We dropped the curtain corner. The radiance of the bolt was dimly visible. A few seconds, then it vanished again, and behind the shield we had not felt a tingle.
"Harmless!"
But our power had been drained nearly an aeron, to neutralize the shock to the Erentz current. Grantline said:
"If they kept that up, it would be a question of whose power supply would last longest. And it would not be ours… You saw our lights fade down while the bolt was striking?"
But the brigands did not know we were short of power. And to fire the projector with a continuous bolt would, in thirty minutes, perhaps, have exhausted their own power-reserve.

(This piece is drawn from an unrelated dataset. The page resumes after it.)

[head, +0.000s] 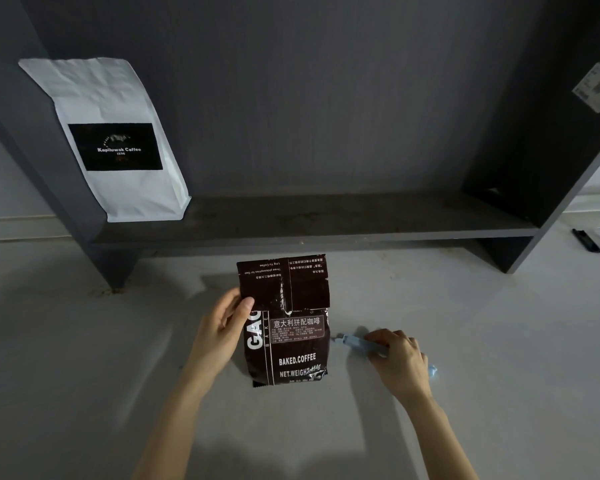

This strange warfare! It was new to all of us, for there had been no wars on any of the three inhabited worlds for many years. Silent, electronic conflict! Not a question of men in battle. A man at a switch on the brigand ship was the sole actor so far in this assault. And the results were visible only in the movement of the needle-dials on our instrument panels. A struggle, so far, not of man's bravery, or skill, or strategy, but merely of electronic power supply.
Yet warfare, however modern, can never transcend the human element. Before this insult was ended I was to have many demonstrations of that!
"I won't answer them," Grantline declared. "Our game is to sit defensive. Conserve everything. Let them make the leading moves."
We waited half an hour, but no other shot came. The valley floor was patched with Earthlight and shadow. We could see the vague outline of the brigand ship backed up at the foot of the opposite crater-wall. The form of its dome over the illumined deck was visible, and the line of its tiny hull ovals.
On the rocks near the ship, helmet-lights of prowling brigands occasionally showed.
Whatever activity was going on down there we could not see with the naked eye. Grantline did not use our telescope at first. To connect it, even for local range, drew on our precious ammunition of power. Some of the men urged that we search the sky with the telescope. Was our rescue ship from Earth coming? But Grantline refused. We were in no trouble yet. And every delay was to our advantage.
"Commander, where shall I put these helmets?"
A man came wheeling a pile of helmets on a little truck.
"At the manual porte – other building."
Our weapons and outside equipment were massed at the main exit-locks of the large building. But we might want to sally out through the smaller locks also. Grantline sent helmets there; suits were not needed, as most of us were garbed in them now, but without the helmets.